= Beginning of Section =

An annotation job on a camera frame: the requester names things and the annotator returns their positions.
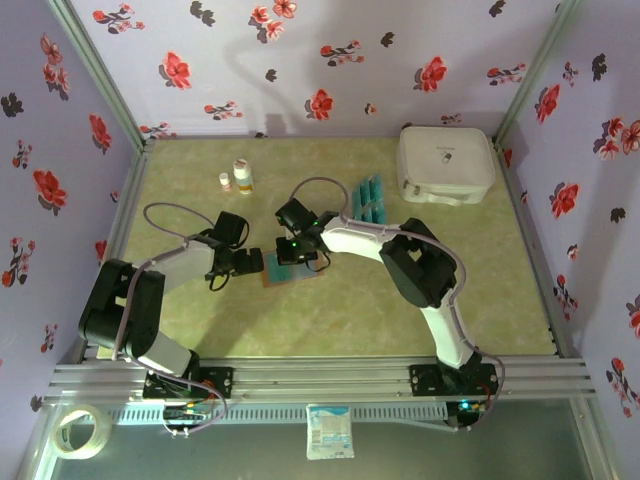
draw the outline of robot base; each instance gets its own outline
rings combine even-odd
[[[443,368],[442,365],[409,366],[411,392],[414,397],[433,396],[478,396],[486,395],[486,388],[491,395],[498,390],[496,367],[490,363],[475,366],[473,373],[465,375],[464,370],[455,371]]]
[[[198,381],[218,390],[226,399],[231,398],[233,387],[233,368],[231,367],[200,367]],[[201,388],[186,389],[183,385],[171,380],[148,373],[142,390],[145,400],[201,400],[211,394]]]

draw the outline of grey cable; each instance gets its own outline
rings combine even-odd
[[[378,225],[378,224],[375,224],[375,223],[361,222],[359,220],[354,220],[352,218],[348,218],[346,216],[346,214],[345,214],[345,210],[347,209],[347,206],[349,205],[349,193],[347,192],[347,189],[344,187],[344,185],[342,185],[340,182],[338,182],[337,180],[335,180],[333,178],[329,178],[329,177],[310,177],[310,178],[307,178],[306,180],[303,180],[302,182],[300,182],[293,189],[293,192],[291,193],[289,198],[290,199],[293,198],[294,195],[298,192],[298,190],[300,190],[300,187],[302,187],[303,185],[305,185],[305,184],[307,184],[309,182],[316,181],[316,180],[321,180],[321,181],[326,181],[326,182],[333,183],[334,185],[337,185],[338,187],[340,187],[340,189],[342,190],[342,193],[344,195],[344,199],[345,200],[344,200],[344,203],[342,205],[342,208],[339,211],[339,217],[340,217],[340,220],[342,221],[342,223],[346,227],[348,227],[349,225],[357,225],[361,229],[363,229],[365,231],[368,230],[370,233],[373,233],[373,234],[378,234],[378,233],[382,232],[383,236],[388,234],[391,237],[394,237],[396,235],[404,235],[405,237],[415,238],[416,240],[420,240],[422,242],[428,243],[429,245],[432,245],[432,246],[438,248],[439,250],[443,251],[444,253],[449,255],[451,258],[453,258],[453,260],[456,262],[459,279],[458,279],[458,282],[457,282],[455,288],[453,289],[453,292],[451,293],[451,296],[449,297],[449,303],[447,305],[449,307],[449,310],[451,311],[451,316],[453,318],[453,324],[455,325],[456,332],[458,333],[458,335],[462,339],[462,342],[464,343],[465,346],[467,346],[472,351],[478,353],[479,355],[482,355],[483,357],[488,357],[488,358],[494,360],[500,366],[500,372],[501,372],[500,373],[500,383],[498,384],[498,388],[496,390],[495,395],[493,396],[493,399],[491,400],[489,408],[478,419],[478,421],[474,423],[474,426],[478,426],[480,423],[482,423],[493,412],[494,405],[496,404],[496,401],[498,400],[498,397],[502,393],[502,387],[504,386],[504,380],[505,380],[505,377],[506,377],[506,367],[505,367],[504,362],[499,357],[497,357],[496,355],[492,355],[490,353],[487,353],[487,352],[481,350],[480,348],[478,348],[477,346],[473,345],[467,339],[467,336],[464,333],[464,330],[462,328],[462,323],[460,321],[460,318],[458,318],[458,312],[456,311],[456,308],[455,308],[455,300],[458,297],[458,295],[460,294],[460,291],[462,290],[464,285],[467,283],[467,269],[465,268],[464,263],[462,263],[462,260],[460,259],[460,257],[458,257],[458,255],[453,250],[451,250],[449,247],[441,244],[440,242],[438,242],[436,240],[433,240],[432,238],[426,237],[424,235],[420,235],[418,233],[407,232],[405,230],[400,230],[399,228],[386,228],[387,225]]]
[[[200,423],[200,424],[196,425],[195,427],[190,428],[187,431],[182,431],[181,432],[178,429],[171,430],[167,426],[167,424],[165,423],[164,424],[164,428],[167,429],[167,431],[169,431],[173,435],[177,435],[177,436],[180,436],[180,437],[186,437],[186,436],[189,436],[191,433],[196,433],[196,432],[199,432],[200,430],[204,430],[205,428],[213,425],[214,423],[216,423],[220,419],[222,419],[227,414],[227,412],[229,411],[229,407],[227,405],[227,400],[224,398],[224,395],[222,395],[222,393],[220,393],[220,391],[216,390],[213,387],[205,385],[204,383],[195,382],[193,380],[187,380],[186,378],[177,377],[176,375],[171,375],[169,373],[163,372],[162,370],[158,370],[157,368],[153,368],[153,367],[150,367],[148,365],[145,365],[144,363],[138,361],[135,358],[131,358],[131,363],[135,363],[139,367],[142,367],[142,368],[145,368],[147,370],[150,370],[153,373],[155,373],[156,375],[158,375],[160,377],[168,378],[169,380],[173,380],[174,382],[179,382],[179,383],[182,383],[184,385],[188,385],[188,386],[191,386],[191,387],[196,387],[196,388],[201,388],[203,390],[207,390],[208,392],[213,393],[216,397],[218,397],[220,400],[222,400],[222,406],[223,406],[222,411],[220,411],[217,415],[214,416],[213,415],[213,411],[214,411],[215,407],[212,404],[211,405],[211,413],[210,413],[211,418],[209,420],[207,420],[206,422]]]
[[[169,250],[168,252],[161,253],[161,254],[156,255],[155,257],[151,258],[150,260],[147,260],[142,265],[140,265],[138,267],[138,269],[135,271],[135,273],[133,274],[133,277],[131,278],[131,283],[129,284],[129,288],[127,289],[127,303],[126,303],[126,305],[124,307],[124,311],[122,312],[122,319],[120,320],[120,325],[118,326],[118,332],[116,333],[116,340],[115,340],[115,342],[113,344],[113,351],[111,352],[111,360],[113,360],[113,361],[116,361],[118,359],[118,352],[120,351],[120,347],[121,347],[121,344],[122,344],[122,338],[124,337],[124,331],[125,331],[125,328],[127,326],[127,321],[129,320],[129,314],[131,313],[131,302],[129,301],[129,299],[133,298],[133,292],[134,292],[134,290],[136,288],[136,285],[138,283],[138,278],[140,278],[140,275],[142,275],[142,272],[144,272],[147,268],[149,268],[155,262],[159,262],[159,261],[162,261],[162,260],[166,260],[167,258],[171,258],[174,255],[177,255],[178,253],[182,253],[184,250],[187,249],[187,247],[189,247],[189,238],[186,235],[182,235],[181,233],[174,232],[173,230],[169,230],[167,228],[163,228],[163,227],[157,225],[155,222],[151,221],[151,219],[149,218],[149,215],[148,215],[147,212],[149,211],[150,208],[156,207],[156,206],[179,208],[180,210],[184,210],[186,212],[192,213],[192,214],[204,219],[207,223],[209,223],[209,225],[211,225],[211,228],[215,227],[215,224],[208,217],[204,216],[200,212],[196,212],[195,210],[192,210],[189,207],[185,207],[183,205],[178,205],[176,203],[154,202],[154,203],[150,203],[150,204],[148,204],[147,206],[144,207],[144,209],[142,210],[142,215],[143,215],[144,219],[147,222],[149,222],[149,224],[152,227],[157,228],[161,232],[168,233],[169,235],[173,235],[175,237],[179,237],[179,238],[182,239],[182,241],[184,243],[178,248],[174,248],[173,250]]]
[[[151,221],[151,219],[149,218],[149,214],[147,213],[149,211],[150,208],[153,207],[173,207],[173,208],[179,208],[180,210],[184,210],[185,212],[189,212],[192,213],[194,215],[197,215],[198,217],[202,218],[204,221],[206,221],[209,225],[211,225],[211,228],[215,228],[215,224],[211,221],[211,219],[209,219],[209,217],[201,214],[200,212],[196,212],[195,210],[190,209],[189,207],[185,207],[183,205],[178,205],[177,203],[170,203],[170,202],[153,202],[148,204],[147,206],[144,207],[144,209],[142,210],[142,216],[144,217],[144,219],[149,222],[149,224],[152,227],[157,228],[158,230],[160,230],[161,232],[164,233],[168,233],[169,235],[173,235],[175,237],[179,237],[182,240],[184,240],[187,244],[189,244],[189,240],[187,239],[187,237],[185,237],[184,235],[182,235],[181,233],[178,232],[174,232],[173,230],[169,230],[168,228],[164,228],[161,227],[160,225],[154,223]]]
[[[177,255],[178,253],[182,253],[183,251],[185,251],[188,247],[189,247],[189,238],[185,235],[182,235],[181,233],[178,232],[174,232],[172,230],[160,227],[159,225],[157,225],[156,223],[152,222],[147,214],[147,211],[154,206],[167,206],[167,207],[174,207],[174,208],[179,208],[181,210],[193,213],[195,215],[197,215],[198,217],[206,220],[209,225],[211,225],[211,228],[215,227],[215,224],[206,216],[204,216],[203,214],[201,214],[200,212],[196,212],[195,210],[192,210],[188,207],[185,207],[183,205],[178,205],[175,203],[168,203],[168,202],[155,202],[155,203],[150,203],[149,205],[145,206],[142,214],[145,218],[145,220],[147,222],[149,222],[149,224],[151,224],[151,226],[153,226],[154,228],[157,228],[158,230],[168,233],[170,235],[179,237],[183,240],[183,244],[180,245],[177,248],[174,248],[172,250],[169,250],[167,252],[161,253],[159,255],[156,255],[155,257],[151,258],[150,260],[145,261],[142,265],[140,265],[138,267],[138,269],[135,271],[135,273],[133,274],[133,277],[131,277],[131,282],[129,283],[129,288],[127,289],[127,302],[126,305],[124,307],[124,310],[122,312],[122,318],[120,319],[120,325],[118,326],[118,332],[116,334],[116,339],[115,342],[113,344],[113,351],[111,352],[111,360],[115,361],[118,360],[118,352],[120,351],[120,347],[122,344],[122,338],[124,336],[124,332],[126,329],[126,325],[127,322],[129,320],[129,314],[131,313],[131,304],[132,301],[131,299],[133,298],[133,292],[135,291],[135,287],[136,284],[138,283],[138,279],[140,278],[140,275],[142,275],[142,273],[149,268],[151,265],[155,264],[156,262],[160,262],[162,260],[166,260],[168,258],[173,257],[174,255]],[[198,432],[200,430],[203,430],[204,428],[207,428],[210,425],[213,425],[214,423],[216,423],[218,420],[220,420],[222,417],[224,417],[227,414],[228,411],[228,406],[227,406],[227,401],[225,400],[224,396],[215,388],[210,387],[204,383],[201,382],[196,382],[194,380],[188,380],[182,377],[179,377],[177,375],[173,375],[167,372],[163,372],[162,370],[158,370],[154,367],[150,367],[149,365],[145,365],[144,363],[140,362],[139,360],[132,358],[132,357],[128,357],[128,359],[146,369],[149,371],[154,372],[156,375],[164,377],[164,378],[168,378],[170,380],[173,380],[174,382],[178,382],[178,383],[182,383],[183,385],[187,385],[187,386],[191,386],[191,387],[195,387],[195,388],[201,388],[203,390],[206,390],[208,392],[211,392],[212,394],[214,394],[216,397],[218,397],[220,400],[222,400],[222,404],[224,406],[223,410],[218,413],[218,415],[213,416],[213,410],[214,410],[214,406],[213,404],[211,405],[211,419],[207,420],[206,422],[203,422],[187,431],[183,431],[180,432],[178,430],[171,430],[167,427],[166,424],[164,424],[165,429],[167,429],[169,432],[171,432],[173,435],[179,435],[179,436],[188,436],[190,433],[195,433]]]

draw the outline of bottle cap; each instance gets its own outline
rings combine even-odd
[[[246,172],[249,171],[249,164],[244,158],[239,158],[235,162],[233,162],[233,173],[235,175],[246,175]]]

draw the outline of pill bottle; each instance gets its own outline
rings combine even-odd
[[[236,177],[236,183],[240,193],[245,195],[253,192],[253,179],[251,178],[251,167],[246,160],[240,158],[233,162],[233,176]]]
[[[225,192],[229,192],[231,190],[231,180],[229,179],[228,173],[221,173],[218,177],[220,179],[220,185],[222,185],[222,190]]]

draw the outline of robotic arm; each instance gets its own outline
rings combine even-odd
[[[245,230],[247,234],[241,240]],[[162,297],[194,278],[208,280],[210,290],[217,291],[232,276],[261,272],[264,265],[260,249],[240,248],[248,231],[245,219],[221,212],[214,228],[188,237],[188,248],[152,262],[139,274],[134,294],[128,299],[127,292],[138,268],[121,260],[108,260],[100,270],[82,313],[80,336],[114,349],[125,311],[122,299],[126,299],[130,310],[128,318],[124,319],[124,336],[117,350],[149,367],[201,381],[198,355],[159,330]],[[217,278],[224,278],[224,282],[214,288]]]
[[[424,223],[410,218],[402,225],[374,225],[336,212],[317,217],[295,198],[276,217],[293,237],[276,239],[282,265],[306,263],[317,258],[317,251],[352,253],[384,263],[400,294],[425,317],[444,383],[454,390],[475,388],[481,355],[459,320],[457,303],[451,305],[456,262],[442,248],[415,238],[437,242]]]
[[[456,285],[456,261],[445,252],[446,248],[430,243],[437,245],[437,239],[424,223],[411,218],[397,226],[374,225],[345,219],[336,212],[317,217],[296,199],[289,200],[276,216],[291,233],[290,238],[276,239],[278,262],[282,265],[306,263],[317,259],[318,252],[325,256],[352,253],[385,265],[400,294],[422,312],[436,342],[438,371],[435,376],[432,372],[423,375],[426,394],[475,391],[479,376],[495,374],[493,365],[481,364],[482,356],[459,320],[457,305],[451,301]],[[161,255],[163,259],[156,257],[158,261],[142,272],[120,260],[105,262],[82,314],[80,335],[98,345],[115,348],[156,370],[220,385],[220,379],[208,376],[211,369],[200,368],[194,351],[160,332],[162,296],[197,277],[204,276],[211,282],[210,289],[217,291],[231,276],[261,272],[264,265],[260,249],[240,248],[245,228],[244,240],[248,237],[247,222],[222,212],[214,228],[188,237],[188,248],[166,258]],[[131,287],[136,274],[137,283]],[[221,277],[224,278],[222,286],[213,288],[214,281]],[[129,291],[133,294],[127,298]],[[125,318],[122,299],[126,299],[129,308]],[[122,342],[118,342],[122,322],[124,335]],[[157,391],[160,398],[169,391],[184,398],[207,396],[197,389],[179,386],[173,389],[172,380],[164,382],[166,387]],[[442,388],[434,391],[434,384]],[[414,394],[418,392],[417,387],[419,385],[413,385]]]

= End of Section =

* How to complete this task
Go line by line through the data, copying each one that contains the word "instance".

* Output below
draw the outline of robot base; each instance gets its own outline
draw the outline of grey cable; each instance gets its own outline
draw the outline of bottle cap; each instance gets its own outline
draw the outline of pill bottle; each instance gets its own outline
draw the outline of robotic arm; each instance gets its own outline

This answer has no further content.